Keywords

1 Introduction

In the age of Industry 4.0, the automation and digitization of manufacturing processes is playing an increasingly important role. With the help of sensors, a large number of process parameters are recorded in order to obtain as accurate a picture as possible of the current system status or to automate as many sub-processes as possible. In order to obtain profitable information from this amount of data to increase the efficiency of a manufacturing process, machine learning is a suitable tool. Here, models are trained with training data to automatically detect errors or plant conditions.

In today’s manufacturing plants, machine learning is used for a wide variety of tasks. For example, machine learning is often found in quality control at the end of a manufacturing step [1, 2]. With the help of images and previously trained models, defective parts can be automatically classified and sorted out. In this way, defective products can be identified at an early stage, sometimes even before the final inspection. Another area in which machine learning is already widely used in production is condition and process monitoring [3,4,5]. Condition monitoring or predictive maintenance can be used to monitor machines and systems and detect critical conditions before a machine breaks down. As a result, production downtimes can be avoided, maintenance costs reduced, and maintenance work as a whole made more plannable.

One topic where machine learning has hardly been used so far is the reduction of scrap by directly identifying and eliminating the causes of defects in a manufacturing process [6, 7]. Although a lot of data is often collected during the production of a part and large datasets are available, these are rarely used for optimization. Often, the experience of the person responsible for the machine is relied on alone or no optimization is carried out at all [8].

Especially in the interpretability of models, which is crucial for the identification of root causes, great progress has been made in recent years and new approaches have been explored. For example, in the image domain, many new methods exist, such as GradCAM [9], guided backpropagation [10] and integrated gradients [11], to gain insight into how models make decisions. Similarly, for tabular data, which is the most common in production, there are some new deep learning approaches based on the attention mechanism [12, 13] in addition to the traditional algorithms for computing feature importance [14, 15].
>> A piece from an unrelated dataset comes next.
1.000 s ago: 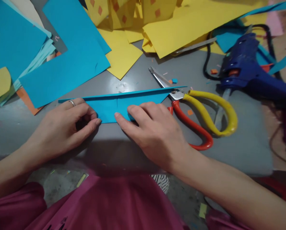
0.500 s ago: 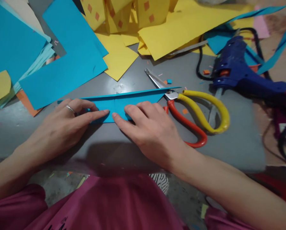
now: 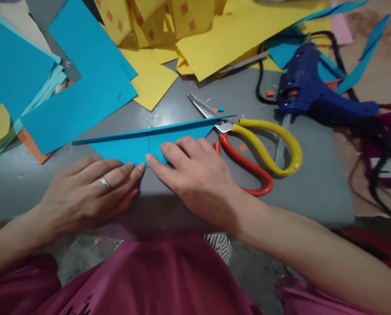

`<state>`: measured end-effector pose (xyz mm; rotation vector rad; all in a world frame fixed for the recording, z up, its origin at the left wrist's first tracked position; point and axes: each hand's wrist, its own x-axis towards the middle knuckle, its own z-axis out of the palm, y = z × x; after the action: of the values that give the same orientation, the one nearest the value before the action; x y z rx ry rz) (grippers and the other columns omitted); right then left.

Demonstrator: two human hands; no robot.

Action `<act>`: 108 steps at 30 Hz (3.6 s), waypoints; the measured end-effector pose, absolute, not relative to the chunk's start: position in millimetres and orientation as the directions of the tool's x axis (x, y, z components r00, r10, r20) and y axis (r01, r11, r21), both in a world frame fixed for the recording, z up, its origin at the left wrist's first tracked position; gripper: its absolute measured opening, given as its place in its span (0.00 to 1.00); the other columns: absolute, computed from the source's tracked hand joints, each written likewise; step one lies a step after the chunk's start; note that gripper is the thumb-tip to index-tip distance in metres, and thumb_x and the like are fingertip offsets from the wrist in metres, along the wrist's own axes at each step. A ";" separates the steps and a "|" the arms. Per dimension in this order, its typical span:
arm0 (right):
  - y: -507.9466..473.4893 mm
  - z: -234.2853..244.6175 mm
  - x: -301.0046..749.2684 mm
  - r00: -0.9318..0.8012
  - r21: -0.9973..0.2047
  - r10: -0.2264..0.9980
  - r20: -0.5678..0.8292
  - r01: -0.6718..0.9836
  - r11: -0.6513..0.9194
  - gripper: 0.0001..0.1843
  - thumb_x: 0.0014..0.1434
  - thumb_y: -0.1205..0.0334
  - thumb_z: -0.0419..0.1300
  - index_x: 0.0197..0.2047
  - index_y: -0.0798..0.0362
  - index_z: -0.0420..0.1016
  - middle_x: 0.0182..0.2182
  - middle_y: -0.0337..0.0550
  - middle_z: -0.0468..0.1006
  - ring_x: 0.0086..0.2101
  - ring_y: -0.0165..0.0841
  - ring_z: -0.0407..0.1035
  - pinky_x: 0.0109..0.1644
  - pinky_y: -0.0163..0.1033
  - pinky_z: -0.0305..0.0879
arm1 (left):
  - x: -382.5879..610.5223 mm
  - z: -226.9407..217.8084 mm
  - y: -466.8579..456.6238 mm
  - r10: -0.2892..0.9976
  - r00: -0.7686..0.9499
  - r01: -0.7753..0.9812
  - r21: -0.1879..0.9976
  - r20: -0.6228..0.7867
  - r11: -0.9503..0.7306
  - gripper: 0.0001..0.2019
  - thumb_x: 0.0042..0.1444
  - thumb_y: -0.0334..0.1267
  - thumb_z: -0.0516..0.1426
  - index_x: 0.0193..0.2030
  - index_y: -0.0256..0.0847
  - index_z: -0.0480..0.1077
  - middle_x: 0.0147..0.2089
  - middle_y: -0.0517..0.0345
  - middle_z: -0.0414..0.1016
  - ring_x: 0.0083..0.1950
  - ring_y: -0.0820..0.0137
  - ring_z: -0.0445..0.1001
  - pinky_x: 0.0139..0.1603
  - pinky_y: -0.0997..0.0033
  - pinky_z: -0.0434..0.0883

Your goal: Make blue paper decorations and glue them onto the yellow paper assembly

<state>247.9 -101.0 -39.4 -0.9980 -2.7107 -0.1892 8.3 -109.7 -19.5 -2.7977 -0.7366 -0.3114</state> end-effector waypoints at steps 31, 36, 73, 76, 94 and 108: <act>-113.2 -25.4 277.9 -0.770 0.178 0.589 0.247 0.633 0.753 0.23 0.70 0.48 0.56 0.58 0.57 0.75 0.57 0.50 0.80 0.55 0.46 0.72 0.57 0.55 0.60 | 11.8 -17.6 -110.4 0.528 0.843 0.536 -0.077 0.104 -0.840 0.23 0.68 0.43 0.52 0.62 0.29 0.70 0.40 0.51 0.77 0.40 0.62 0.72 0.33 0.60 0.64; -119.9 -18.0 285.9 -0.742 0.136 0.629 0.232 0.665 0.734 0.26 0.67 0.43 0.57 0.58 0.53 0.76 0.58 0.55 0.78 0.58 0.50 0.68 0.58 0.56 0.58 | 12.5 -19.4 -113.0 0.532 0.841 0.540 -0.091 0.097 -0.837 0.25 0.69 0.46 0.50 0.63 0.28 0.69 0.40 0.49 0.77 0.41 0.62 0.72 0.34 0.60 0.63; -96.3 -28.9 249.1 -0.683 -0.156 0.663 0.306 0.651 0.743 0.27 0.70 0.46 0.52 0.64 0.53 0.71 0.53 0.56 0.78 0.50 0.46 0.69 0.52 0.50 0.61 | 13.6 -23.1 -86.8 0.829 0.504 0.851 0.023 0.242 -0.524 0.21 0.68 0.42 0.52 0.63 0.36 0.67 0.62 0.40 0.74 0.57 0.53 0.72 0.52 0.56 0.67; -84.9 -19.1 257.9 -0.626 -0.133 0.689 0.365 0.698 0.704 0.16 0.71 0.58 0.52 0.51 0.55 0.79 0.44 0.53 0.82 0.44 0.42 0.72 0.47 0.46 0.62 | 19.9 -18.6 -73.0 0.852 0.511 0.853 0.056 0.116 -0.519 0.21 0.66 0.43 0.54 0.61 0.35 0.68 0.58 0.40 0.76 0.53 0.54 0.73 0.50 0.57 0.67; -67.5 -18.2 254.0 -0.221 -0.659 0.897 0.382 0.616 0.432 0.18 0.65 0.46 0.60 0.47 0.52 0.70 0.40 0.48 0.76 0.35 0.36 0.71 0.36 0.41 0.68 | 15.7 0.3 -41.7 0.945 0.289 0.220 0.971 -0.156 0.093 0.16 0.59 0.51 0.60 0.44 0.44 0.63 0.38 0.61 0.76 0.35 0.70 0.76 0.34 0.71 0.70; -68.1 -11.9 243.9 -0.292 -0.994 0.955 -0.049 0.112 -0.017 0.13 0.63 0.50 0.63 0.41 0.50 0.72 0.29 0.35 0.73 0.27 0.27 0.65 0.29 0.34 0.65 | 41.5 -9.6 -68.1 0.862 0.445 -0.048 0.955 -0.242 0.293 0.18 0.55 0.49 0.66 0.44 0.41 0.69 0.35 0.61 0.77 0.36 0.70 0.77 0.38 0.70 0.73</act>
<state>243.9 -68.1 -11.9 -1.1588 -1.4954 1.3996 41.5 -68.1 -9.6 -3.1950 -2.6551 -2.1275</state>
To the best of our knowledge, this paper is the first to compare different machine learning based approaches for the detection of root causes in production processes. For this purpose, various approaches for the determination of feature importance are first presented and then compared with each other on the basis of a real dataset from automated sensor production.

2 Theoretical Background

There are different approaches to determine the root causes of errors using machine learning methods. In this section, classical methods and methods based on the attention mechanism are explained in more detail.

2.1 Classical Methods

The classical methods use a classifier to determine which features are responsible for a high classification result. The worse the classifier is without a feature, the more important this feature is for the classification. Since the goal of the classifier is to learn the usually complex relationship between features and result, it can be concluded that the features important for the classifier in error classification are also causes of errors in the real production plant. The classical methods work completely independent of the type of classifier or model. The two most important representatives are the permutation feature importance and the drop column feature importance.
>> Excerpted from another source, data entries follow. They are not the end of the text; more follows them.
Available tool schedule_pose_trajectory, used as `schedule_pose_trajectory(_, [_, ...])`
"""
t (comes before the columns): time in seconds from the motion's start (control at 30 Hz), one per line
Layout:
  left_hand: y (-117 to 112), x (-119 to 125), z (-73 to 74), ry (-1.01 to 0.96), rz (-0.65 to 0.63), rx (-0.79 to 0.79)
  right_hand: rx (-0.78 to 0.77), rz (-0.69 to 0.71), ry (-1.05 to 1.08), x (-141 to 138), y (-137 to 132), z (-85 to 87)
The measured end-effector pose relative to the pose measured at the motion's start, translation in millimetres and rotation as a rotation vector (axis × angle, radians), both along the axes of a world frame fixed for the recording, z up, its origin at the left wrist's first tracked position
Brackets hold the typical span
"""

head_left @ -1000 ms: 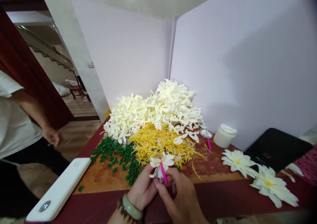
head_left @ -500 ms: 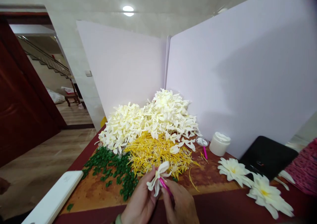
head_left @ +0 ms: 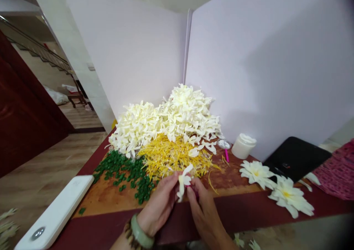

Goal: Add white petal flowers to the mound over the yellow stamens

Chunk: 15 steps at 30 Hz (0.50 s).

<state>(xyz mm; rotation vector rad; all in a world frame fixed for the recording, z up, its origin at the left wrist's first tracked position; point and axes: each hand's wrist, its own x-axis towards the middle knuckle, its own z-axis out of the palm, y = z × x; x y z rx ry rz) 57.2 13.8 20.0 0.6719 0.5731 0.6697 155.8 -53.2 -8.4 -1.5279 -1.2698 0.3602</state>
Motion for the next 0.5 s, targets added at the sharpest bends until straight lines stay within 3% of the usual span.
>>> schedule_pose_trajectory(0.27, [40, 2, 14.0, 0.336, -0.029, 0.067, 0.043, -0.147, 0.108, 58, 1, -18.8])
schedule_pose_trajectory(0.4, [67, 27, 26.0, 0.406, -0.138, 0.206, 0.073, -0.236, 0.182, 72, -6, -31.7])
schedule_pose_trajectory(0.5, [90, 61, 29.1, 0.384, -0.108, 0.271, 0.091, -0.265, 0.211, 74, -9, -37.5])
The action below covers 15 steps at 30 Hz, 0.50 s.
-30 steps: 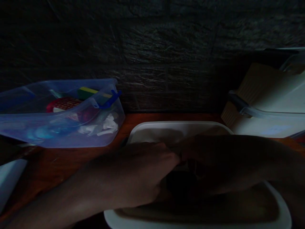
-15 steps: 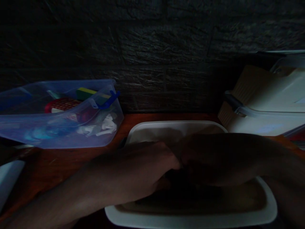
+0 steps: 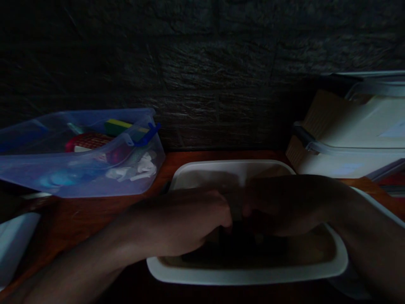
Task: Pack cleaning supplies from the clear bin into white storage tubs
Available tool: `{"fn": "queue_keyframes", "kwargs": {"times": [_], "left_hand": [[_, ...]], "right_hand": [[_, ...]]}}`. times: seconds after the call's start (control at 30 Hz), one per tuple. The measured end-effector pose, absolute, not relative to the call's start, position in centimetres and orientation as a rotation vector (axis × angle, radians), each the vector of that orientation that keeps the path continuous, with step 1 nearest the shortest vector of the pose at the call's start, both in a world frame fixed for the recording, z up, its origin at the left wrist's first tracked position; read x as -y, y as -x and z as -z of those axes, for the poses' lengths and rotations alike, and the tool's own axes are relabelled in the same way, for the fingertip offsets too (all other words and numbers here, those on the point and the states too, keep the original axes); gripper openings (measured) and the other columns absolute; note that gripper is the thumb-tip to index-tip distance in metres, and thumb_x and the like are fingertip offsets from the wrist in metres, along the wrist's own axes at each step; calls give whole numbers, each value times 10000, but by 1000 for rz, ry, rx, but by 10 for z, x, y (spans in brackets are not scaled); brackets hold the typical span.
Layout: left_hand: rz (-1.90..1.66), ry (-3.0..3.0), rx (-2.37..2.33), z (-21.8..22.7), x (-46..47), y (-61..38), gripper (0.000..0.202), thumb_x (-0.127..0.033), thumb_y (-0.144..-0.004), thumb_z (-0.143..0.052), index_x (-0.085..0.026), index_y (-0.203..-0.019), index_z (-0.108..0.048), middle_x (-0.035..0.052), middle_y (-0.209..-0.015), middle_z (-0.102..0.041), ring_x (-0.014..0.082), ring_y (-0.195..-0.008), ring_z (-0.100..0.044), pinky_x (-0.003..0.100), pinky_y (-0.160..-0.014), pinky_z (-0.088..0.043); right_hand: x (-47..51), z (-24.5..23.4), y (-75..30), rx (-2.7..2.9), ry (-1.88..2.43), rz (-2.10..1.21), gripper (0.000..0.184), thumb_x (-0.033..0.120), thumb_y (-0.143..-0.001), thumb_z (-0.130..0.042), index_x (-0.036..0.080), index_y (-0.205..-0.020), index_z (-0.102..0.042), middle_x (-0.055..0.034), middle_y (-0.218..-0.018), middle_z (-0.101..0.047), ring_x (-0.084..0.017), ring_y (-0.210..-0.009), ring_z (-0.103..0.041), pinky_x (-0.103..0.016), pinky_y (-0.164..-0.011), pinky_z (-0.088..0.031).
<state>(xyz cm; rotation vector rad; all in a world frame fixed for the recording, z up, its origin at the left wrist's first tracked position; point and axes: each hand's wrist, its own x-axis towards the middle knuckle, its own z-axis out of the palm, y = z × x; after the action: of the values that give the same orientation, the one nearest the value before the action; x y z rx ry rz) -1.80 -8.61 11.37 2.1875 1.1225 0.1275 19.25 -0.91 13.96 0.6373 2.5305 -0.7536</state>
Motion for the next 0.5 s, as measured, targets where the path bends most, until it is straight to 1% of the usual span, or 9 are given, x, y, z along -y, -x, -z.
{"fn": "queue_keyframes", "kwargs": {"times": [0.1,0.17,0.3,0.4,0.47,0.5], "left_hand": [[-108,-2238,-1065,-112,84,19,451,31,-781,-550,-285,-971,-810,17,-979,-775,188,-839,-702,255,-680,-504],[-110,-2274,-1027,-112,82,19,492,54,-779,-528,-282,-1001,-811,28,-1010,-773,198,-917,-707,266,-770,-526],[-178,-2362,-1033,-121,78,17,547,91,-764,-491,-263,-1037,-805,37,-1078,-756,204,-1056,-684,300,-938,-515],[-238,-2406,-1017,-134,76,15,552,109,-765,-466,-235,-1036,-802,37,-1085,-753,192,-1073,-680,292,-964,-502],[-265,-2429,-1001,-142,76,15,513,82,-799,-472,-217,-1052,-802,45,-1081,-759,191,-1044,-692,285,-941,-508],[-277,-2445,-996,-145,76,15,492,66,-815,-474,-207,-1058,-803,49,-1071,-763,190,-1024,-699,280,-930,-510]], "right_hand": [[10,-141,-192,-2530,-609,761,232,224,-851,-606,215,-971,-804,-22,-810,-771,-151,-612,-658,-218,-501,-388],[10,-143,-191,-2561,-565,754,232,247,-861,-591,202,-951,-800,-22,-796,-764,-146,-616,-653,-215,-501,-381],[10,-152,-192,-2619,-524,751,238,229,-848,-568,175,-913,-790,-19,-766,-740,-124,-602,-613,-205,-491,-349],[11,-158,-198,-2708,-573,806,206,209,-831,-586,165,-877,-782,-10,-739,-715,-112,-596,-582,-197,-488,-334],[10,-157,-205,-2811,-550,871,185,246,-853,-615,163,-874,-778,-15,-731,-700,-127,-635,-590,-204,-530,-380],[9,-154,-209,-2889,-606,891,198,269,-878,-614,171,-911,-782,-25,-778,-714,-141,-682,-613,-212,-567,-411]]}}
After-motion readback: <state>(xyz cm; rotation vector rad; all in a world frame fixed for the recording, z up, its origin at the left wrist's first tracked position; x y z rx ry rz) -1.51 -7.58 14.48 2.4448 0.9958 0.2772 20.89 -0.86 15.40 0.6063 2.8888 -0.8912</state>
Permutation feature importance is a concept introduced by [14] to determine the feature importance of trained models. It measures the decreasing accuracy \(A_{k,j}\) of a model when permuting a feature j compared to the reference accuracy \(A_{\text {ref}}\) of the original dataset \(D_{\text {test}}\). Permuting a feature breaks its relationship with the result. Accordingly, if the accuracy of a model \(A_{k,j}\) drops sharply after permutation, it is a feature that is important to the model. Insignificant features, on the other hand, are not relevant for the decision process of the model. If these features are permuted, the model ignores them because its decision is based on the important features. Consequently, the feature importance \(F_j\) can be calculated as

$$\begin{aligned} F_j = A_{\text {ref}} - \frac{1}{K} \sum _{k=1}^{K} A_{k,j} \end{aligned}$$
(1)

where K is a defined number of permutations to reduce the influence of random swapping [15, 16].

An obvious criterion for a feature importance corresponding to reality is a well-predicting model. Only if the model has learned to pay attention to the right features, a good feature importance can be derived.

Highly correlated features are problematic for the permutation feature importance algorithm [17]. Despite the permutation of a feature, the model still has access to it via the correlated feature. This leads to reduced feature importance values for both features, when in fact their importance could be much higher. Therefore, care should be taken with permutation feature importance to remove highly correlated features.

The drop column feature importance method goes one step further than the permutation feature importance method. The importance of a feature is not determined by decreasing accuracy when that feature is swapped, but by reducing accuracy when the feature is ignored. A disadvantage of this is the high computational effort required. The model must be relearned for each feature. In addition, the algorithm exhibits the same shortcomings in regards to highly correlated features as the permutation feature importance method.

2.2 Method Based on Attention Mechanism

The attention mechanism was introduced in 2015 by [18] as an improvement to neural machine translation systems in natural language processing (NLP). Since then, this revolutionary concept has been transforming the application of deep learning in a wide variety of fields [19]. Not only in NLP, but also in computer vision applications [20], multiple instance learning [21], and language processing [22], numerous improvements have been achieved due to the attention mechanism.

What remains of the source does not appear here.